Wrong: “Those who actually commit the act are between ages 20 to 49…with more men than women taking their lives.” The fact is that suicide is the leading cause of death among young people ages 15-24 and the third leading cause of death among persons ages 25-44, while in the 15-19 age group, it is the leading cause of death among females and the second leading cause of death among males. And while it is true that more males commit suicide, evidence points to a closing of that gap.

With respect to young people, feedback obtained by The Caribbean Voice indicates that they feel marginalized, misunderstood, unwanted and unable to meet the expectation set by their parents, which more often than not do not coincide with their realities or goals. The impression given is that in these cases parents tend to destroy their children’s self worth by comparing them to others who they are supposed to emulate and/or berating them for  not being different and/or not doing enough.

Wrong: “In Guyana, Dr. Harry identified culture and to a lesser extent religion as common risk factors of suicide”. Culture and religion are not risk factors. Risk factors include abusive and dysfunctional relationships; teenage affairs and pregnancy; rape and incest; an inability to deal with problems (lack of coping skills) and/or unbearable pain – physical or emotional - which generally give rise to awful agony and depression and feelings of helplessness, hopelessness, powerlessness and loneliness.

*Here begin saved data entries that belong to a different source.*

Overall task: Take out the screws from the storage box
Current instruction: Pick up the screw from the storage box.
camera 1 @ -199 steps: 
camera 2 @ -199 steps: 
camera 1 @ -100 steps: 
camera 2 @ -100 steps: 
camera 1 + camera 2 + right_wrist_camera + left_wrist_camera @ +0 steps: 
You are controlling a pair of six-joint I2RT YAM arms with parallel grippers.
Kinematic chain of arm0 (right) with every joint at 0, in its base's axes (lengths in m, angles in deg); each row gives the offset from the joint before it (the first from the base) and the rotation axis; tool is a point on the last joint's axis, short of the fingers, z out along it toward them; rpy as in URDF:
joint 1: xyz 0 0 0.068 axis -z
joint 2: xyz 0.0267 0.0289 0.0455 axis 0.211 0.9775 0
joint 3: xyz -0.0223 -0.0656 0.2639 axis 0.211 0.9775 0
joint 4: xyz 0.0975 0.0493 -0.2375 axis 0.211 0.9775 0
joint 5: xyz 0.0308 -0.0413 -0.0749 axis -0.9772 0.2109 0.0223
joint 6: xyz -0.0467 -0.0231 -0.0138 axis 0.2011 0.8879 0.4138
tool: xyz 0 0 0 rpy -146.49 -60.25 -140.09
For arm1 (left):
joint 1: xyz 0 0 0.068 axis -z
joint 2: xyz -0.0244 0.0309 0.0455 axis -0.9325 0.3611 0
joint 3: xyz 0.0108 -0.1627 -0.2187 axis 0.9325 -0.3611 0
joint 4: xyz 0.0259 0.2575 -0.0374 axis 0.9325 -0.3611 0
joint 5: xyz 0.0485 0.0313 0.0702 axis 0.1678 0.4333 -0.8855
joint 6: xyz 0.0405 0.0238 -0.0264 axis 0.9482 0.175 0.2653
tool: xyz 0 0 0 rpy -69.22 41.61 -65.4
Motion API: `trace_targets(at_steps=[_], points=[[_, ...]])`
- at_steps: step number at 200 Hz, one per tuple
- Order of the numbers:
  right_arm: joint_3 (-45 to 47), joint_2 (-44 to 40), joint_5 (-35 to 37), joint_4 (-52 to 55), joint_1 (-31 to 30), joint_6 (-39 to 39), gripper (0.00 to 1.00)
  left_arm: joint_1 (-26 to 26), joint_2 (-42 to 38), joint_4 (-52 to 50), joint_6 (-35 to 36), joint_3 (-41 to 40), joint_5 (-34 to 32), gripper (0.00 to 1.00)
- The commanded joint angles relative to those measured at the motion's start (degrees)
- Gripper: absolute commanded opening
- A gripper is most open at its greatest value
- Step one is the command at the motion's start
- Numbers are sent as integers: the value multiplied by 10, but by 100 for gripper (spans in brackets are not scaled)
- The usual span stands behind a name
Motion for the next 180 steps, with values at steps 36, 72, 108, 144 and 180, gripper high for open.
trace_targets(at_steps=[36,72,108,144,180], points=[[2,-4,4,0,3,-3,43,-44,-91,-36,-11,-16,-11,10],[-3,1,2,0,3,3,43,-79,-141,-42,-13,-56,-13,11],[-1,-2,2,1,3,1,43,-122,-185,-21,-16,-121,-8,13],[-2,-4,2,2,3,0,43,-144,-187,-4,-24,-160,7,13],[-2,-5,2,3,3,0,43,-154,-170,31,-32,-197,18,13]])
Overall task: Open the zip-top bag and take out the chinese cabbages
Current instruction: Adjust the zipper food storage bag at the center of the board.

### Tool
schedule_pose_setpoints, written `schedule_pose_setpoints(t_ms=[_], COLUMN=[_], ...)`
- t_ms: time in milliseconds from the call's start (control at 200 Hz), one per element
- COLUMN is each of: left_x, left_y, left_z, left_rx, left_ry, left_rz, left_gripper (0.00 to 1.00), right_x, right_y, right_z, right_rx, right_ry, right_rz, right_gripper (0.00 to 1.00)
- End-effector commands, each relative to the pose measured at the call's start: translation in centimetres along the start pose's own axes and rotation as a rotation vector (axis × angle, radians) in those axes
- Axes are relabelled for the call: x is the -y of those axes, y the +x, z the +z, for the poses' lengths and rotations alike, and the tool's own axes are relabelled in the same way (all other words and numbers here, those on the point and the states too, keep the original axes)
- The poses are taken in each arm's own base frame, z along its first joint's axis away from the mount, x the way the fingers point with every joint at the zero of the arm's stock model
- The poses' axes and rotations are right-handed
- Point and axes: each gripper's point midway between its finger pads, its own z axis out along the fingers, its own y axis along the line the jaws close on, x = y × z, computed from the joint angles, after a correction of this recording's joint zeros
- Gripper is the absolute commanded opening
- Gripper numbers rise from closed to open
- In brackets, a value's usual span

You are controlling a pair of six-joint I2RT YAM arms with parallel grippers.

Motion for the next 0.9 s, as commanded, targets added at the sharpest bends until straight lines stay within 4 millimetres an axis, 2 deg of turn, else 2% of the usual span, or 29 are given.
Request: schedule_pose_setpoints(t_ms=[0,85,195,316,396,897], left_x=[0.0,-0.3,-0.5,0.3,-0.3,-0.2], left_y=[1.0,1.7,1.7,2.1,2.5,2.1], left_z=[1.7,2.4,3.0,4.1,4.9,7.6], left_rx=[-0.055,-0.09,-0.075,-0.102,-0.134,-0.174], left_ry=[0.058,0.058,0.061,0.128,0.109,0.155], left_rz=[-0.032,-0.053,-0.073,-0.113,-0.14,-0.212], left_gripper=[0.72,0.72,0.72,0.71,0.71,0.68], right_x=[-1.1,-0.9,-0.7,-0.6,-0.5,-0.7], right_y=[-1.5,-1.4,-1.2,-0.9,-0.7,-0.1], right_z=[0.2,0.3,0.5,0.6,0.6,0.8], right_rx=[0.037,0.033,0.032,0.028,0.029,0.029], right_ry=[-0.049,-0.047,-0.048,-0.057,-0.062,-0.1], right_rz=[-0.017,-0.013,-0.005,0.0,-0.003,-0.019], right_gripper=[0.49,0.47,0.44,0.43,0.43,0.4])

Suicidal mindsets are prone to copycatting, a practice referred to as the Werther Effect and catalyzed by alcoholism; lack of empathetic communication and feelings of inadequacy and/or low levels of self-acceptance/self worth.

Also we are puzzled by the assertion that there is “improving access to mental health”. The fact is that the Mental Health Program is yet to be implemented and was not crafted via consultation with all stakeholders. Also there are only five psychologists operating in Guyana’s public health system and most public hospitals have no psychologist. Additionally, there is no mental health component at most hospitals or health clinics. Most importantly there is still widespread taboo and shame attached to manifestations of mental health issues.

Wrong: “Dr. Harry explained that the majority of persons who committed suicide did so by following the patterns of the persons they read about or had seen committing the act.” The fact is that reading about suicides does not cause any person to commit the act; it is done to escape the pain the person feels and this MYTH needs to STOP IMMEDIATELY.

Also merely seeing someone else commit suicide (which probably never happens as those who commit suicide usually do so without witnesses) does not cause anyone to commit suicide. And while copycatting does happen, it is catalyzed by risk factors and a driving need to end the pain and agony experienced, not simply a desire to follow suit. What seems to make this final, fatal step so easy to adopt is the fact that suicide has become normalized and is seen as just another option to dealing with trials and tribulations, pain and agony.

The Caribbean Voice also absolutely agrees that, “the media also need to be responsible in their reporting”. In fact we would go further and say that the media has a crucial role to play in suicide prevention and while we applaud the work done by the media over the last year or so, we must express disappointment and frustration that information dissemination and advocacy via the media is still inadequate. Among the militating factors is the rule adopted by some media not to publish letters carried by their competitors. The Caribbean Voice feels that with respect to suicide and related issues this rule should not apply. Also the media can certainly play significant roles in combating myths and misinformation while making coping information widely and easily accessible.

Incidentally, The Caribbean Voice agrees that suicide is underreported in Guyana, but we believe that 20% percent is a conservative figure, given that globally the average is 25% and that empirical and anecdotal evidence indicate that in Guyana underreporting exceeds the global average.

While we prefer not to comment on references to Suriname or Trinidad & Tobago in the article, we must, however, point out one glaring error: Suriname does not have “the second highest suicide rate in the world”; Suriname is ranked number five globally.